Waktu masih kecil, saya mudah sekali bahagia. Pulang sekolah, hanya dengan menggambar di kamar, hati sudah senang. Saya bisa melakukannya berjam-jam tanpa henti. Saat itu pilihan hiburan sangat terbatas. TVRI baru tayang setelah jam 17 sore. Itu pun acara untuk anak-anak hanya satu dua saja.
Kenapa sekarang begitu susah untuk bahagia? Kenapa sekarang begitu banyak syarat dan penghalangnya? Bukankah bahagia itu sederhana dan mudah?
Saat pandemi ini saya terpaksa harus banyak di rumah. Otomatis pilihan yang membuat bahagia menjadi terbatas. Tidak bisa lagi jalan-jalan ke tempat yang eksotis. Mau ngopi di kafe, harus mikir seribu kali. Mendingan nyeduh sendiri. Pikiran melayang ke masa kecil di mana begitu mudahnya saya merasa bahagia di tengah pilihan yang terbatas seperti saat ini.
Makanya, saya aktif lagi menggambar seperti dulu. Bahkan saya rajin mengikuti tutorial dan kursus-kursus online untuk mempertajam skill. Beberapa tutornya mengatakan, menggambar atau sketching itu tujuannya untuk membuat bahagia. Jangan pedulikan hasil akhirnya. Toh, kalau bikin kesalahan, bisa diulang lagi. Jangan pedulikan karya orang lain yang lebih baik. Nikmati saja prosesnya. Selama itu membuat anda bahagia, lakukan lebih sering.
Membaca buku, tentu saja jadi pilihan lain. Bahkan begitu banyak buku yang menumpuk akhirnya satu per satu tamat dibaca. Ini semacam “blessing in disguise” di masa pandemi. Saya malu sendiri, kebiasaan membeli buku selama ini tidak diimbangi dengan kedisiplinan membacanya. Tumpukan buku yang tidak terbaca jauh lebih panjang daripada yang sudah diselesaikan.
Pagi hari saya selalu sempatkan berjalan kaki paling tidak 3-4 km pas matahari pagi terasa hangat menyiram tulang.

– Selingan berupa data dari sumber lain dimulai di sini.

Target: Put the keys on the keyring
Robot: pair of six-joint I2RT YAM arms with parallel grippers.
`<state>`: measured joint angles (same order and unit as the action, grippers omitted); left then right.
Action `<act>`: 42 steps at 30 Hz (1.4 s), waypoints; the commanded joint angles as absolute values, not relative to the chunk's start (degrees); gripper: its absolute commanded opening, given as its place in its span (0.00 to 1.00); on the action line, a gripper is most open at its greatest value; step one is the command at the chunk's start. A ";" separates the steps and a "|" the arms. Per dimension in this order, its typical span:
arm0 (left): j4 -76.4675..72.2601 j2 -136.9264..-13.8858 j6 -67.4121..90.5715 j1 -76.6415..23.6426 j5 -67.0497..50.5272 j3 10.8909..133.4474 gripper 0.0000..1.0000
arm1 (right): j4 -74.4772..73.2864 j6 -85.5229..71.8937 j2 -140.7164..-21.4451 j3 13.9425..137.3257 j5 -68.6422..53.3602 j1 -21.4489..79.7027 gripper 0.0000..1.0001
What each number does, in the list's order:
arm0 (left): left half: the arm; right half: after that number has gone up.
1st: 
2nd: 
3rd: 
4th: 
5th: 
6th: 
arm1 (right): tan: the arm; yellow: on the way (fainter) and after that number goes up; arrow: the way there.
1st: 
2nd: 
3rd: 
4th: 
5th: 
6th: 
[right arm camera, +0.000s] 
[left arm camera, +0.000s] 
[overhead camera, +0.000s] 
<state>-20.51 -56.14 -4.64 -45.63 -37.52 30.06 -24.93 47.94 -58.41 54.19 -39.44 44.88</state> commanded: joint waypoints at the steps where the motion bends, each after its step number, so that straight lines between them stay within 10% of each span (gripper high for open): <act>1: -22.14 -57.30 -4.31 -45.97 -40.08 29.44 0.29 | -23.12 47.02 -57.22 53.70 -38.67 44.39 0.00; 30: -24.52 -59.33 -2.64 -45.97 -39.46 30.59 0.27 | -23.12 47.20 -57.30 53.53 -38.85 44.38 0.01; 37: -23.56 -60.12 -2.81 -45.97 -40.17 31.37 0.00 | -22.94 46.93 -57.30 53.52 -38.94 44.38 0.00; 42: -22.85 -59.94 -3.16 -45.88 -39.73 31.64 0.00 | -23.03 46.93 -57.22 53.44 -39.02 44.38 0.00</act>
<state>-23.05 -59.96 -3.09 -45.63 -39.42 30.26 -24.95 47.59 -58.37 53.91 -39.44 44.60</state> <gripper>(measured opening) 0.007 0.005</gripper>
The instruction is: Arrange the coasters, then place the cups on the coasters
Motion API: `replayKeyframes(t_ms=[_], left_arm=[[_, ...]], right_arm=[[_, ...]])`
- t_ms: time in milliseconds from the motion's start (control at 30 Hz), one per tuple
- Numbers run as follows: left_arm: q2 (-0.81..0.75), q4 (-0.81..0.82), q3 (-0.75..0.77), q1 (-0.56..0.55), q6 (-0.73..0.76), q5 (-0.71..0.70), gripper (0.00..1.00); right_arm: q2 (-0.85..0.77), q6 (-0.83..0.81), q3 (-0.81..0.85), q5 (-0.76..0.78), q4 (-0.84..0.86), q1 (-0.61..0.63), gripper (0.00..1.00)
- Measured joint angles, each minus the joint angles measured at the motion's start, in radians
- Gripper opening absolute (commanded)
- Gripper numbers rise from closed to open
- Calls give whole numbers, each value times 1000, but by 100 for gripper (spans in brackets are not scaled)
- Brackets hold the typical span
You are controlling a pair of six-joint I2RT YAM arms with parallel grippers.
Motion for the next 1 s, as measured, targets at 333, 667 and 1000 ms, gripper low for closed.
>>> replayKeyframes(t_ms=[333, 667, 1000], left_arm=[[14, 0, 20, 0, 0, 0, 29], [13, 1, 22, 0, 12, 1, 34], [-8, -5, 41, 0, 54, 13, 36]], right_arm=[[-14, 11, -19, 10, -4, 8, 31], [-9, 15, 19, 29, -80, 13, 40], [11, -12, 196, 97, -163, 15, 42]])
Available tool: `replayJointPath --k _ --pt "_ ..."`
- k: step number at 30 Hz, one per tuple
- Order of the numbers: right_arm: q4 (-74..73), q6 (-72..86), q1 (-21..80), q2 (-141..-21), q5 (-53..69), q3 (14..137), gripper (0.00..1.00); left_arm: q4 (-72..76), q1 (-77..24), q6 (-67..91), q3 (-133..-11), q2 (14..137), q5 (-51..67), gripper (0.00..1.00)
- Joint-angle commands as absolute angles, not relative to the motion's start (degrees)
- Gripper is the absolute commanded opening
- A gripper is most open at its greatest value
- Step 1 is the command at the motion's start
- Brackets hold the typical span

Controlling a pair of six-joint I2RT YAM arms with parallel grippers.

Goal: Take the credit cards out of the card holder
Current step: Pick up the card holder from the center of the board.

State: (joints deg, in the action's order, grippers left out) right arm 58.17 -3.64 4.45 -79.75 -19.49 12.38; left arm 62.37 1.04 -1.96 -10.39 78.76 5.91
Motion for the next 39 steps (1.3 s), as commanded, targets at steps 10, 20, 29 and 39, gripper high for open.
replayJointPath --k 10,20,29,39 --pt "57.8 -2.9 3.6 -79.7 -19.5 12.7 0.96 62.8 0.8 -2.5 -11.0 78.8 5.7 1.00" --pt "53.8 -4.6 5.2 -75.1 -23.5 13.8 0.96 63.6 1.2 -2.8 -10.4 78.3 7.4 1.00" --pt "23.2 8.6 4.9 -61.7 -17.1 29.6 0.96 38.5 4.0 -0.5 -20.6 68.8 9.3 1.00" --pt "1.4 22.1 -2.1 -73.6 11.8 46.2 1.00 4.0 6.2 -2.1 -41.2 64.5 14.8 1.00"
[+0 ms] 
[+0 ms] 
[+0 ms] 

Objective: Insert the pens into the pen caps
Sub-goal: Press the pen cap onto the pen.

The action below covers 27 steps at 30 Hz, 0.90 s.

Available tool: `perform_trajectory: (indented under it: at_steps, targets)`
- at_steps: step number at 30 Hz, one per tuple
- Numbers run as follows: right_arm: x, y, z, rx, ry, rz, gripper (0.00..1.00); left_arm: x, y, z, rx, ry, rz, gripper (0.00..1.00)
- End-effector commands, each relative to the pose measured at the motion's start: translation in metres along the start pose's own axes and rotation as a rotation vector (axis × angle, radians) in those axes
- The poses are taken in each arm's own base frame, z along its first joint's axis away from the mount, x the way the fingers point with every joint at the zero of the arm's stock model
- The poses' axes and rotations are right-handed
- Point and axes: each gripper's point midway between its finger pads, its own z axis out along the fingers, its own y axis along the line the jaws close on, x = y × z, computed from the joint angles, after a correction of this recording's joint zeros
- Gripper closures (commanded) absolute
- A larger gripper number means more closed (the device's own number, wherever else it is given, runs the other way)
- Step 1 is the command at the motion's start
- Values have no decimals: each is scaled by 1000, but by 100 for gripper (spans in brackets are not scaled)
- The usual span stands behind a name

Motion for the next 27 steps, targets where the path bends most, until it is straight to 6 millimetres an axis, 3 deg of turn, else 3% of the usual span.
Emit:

Katanya itu mengandung vitamin D yang bagus untuk imunitas. Sambil berjalan, saya juga membayangkan tokoh-tokoh seperti Henry David Thoreau, JJ Rousseau dan Nietzche yg saya baca di buku Philosophy of Walking karya Frederic Gros. Mereka punya kebiasaan berjalan kaki setiap hari sambil melahirkan ide-ide kreatif. Berjalan kaki itu membuat saya rileks, pikiran terbuka dan ide-ide pun mengalir.
Kemarin ada twit yang pas banget dari Naval Ravikant yang juga menginspiriasi tulisan ini, “Highs that donβt lead to subsequent lows: meditation, gratitude, prayer, journaling, unconditional love, yoga, exercise, play, nature walks, creating art, reading for fun, singing, poetry, practicing a craft, pursuing curiosity, work done for its own sake, flow.”
Perlu digarisbawahi, semua aktivitas itu nyaris tanpa biaya.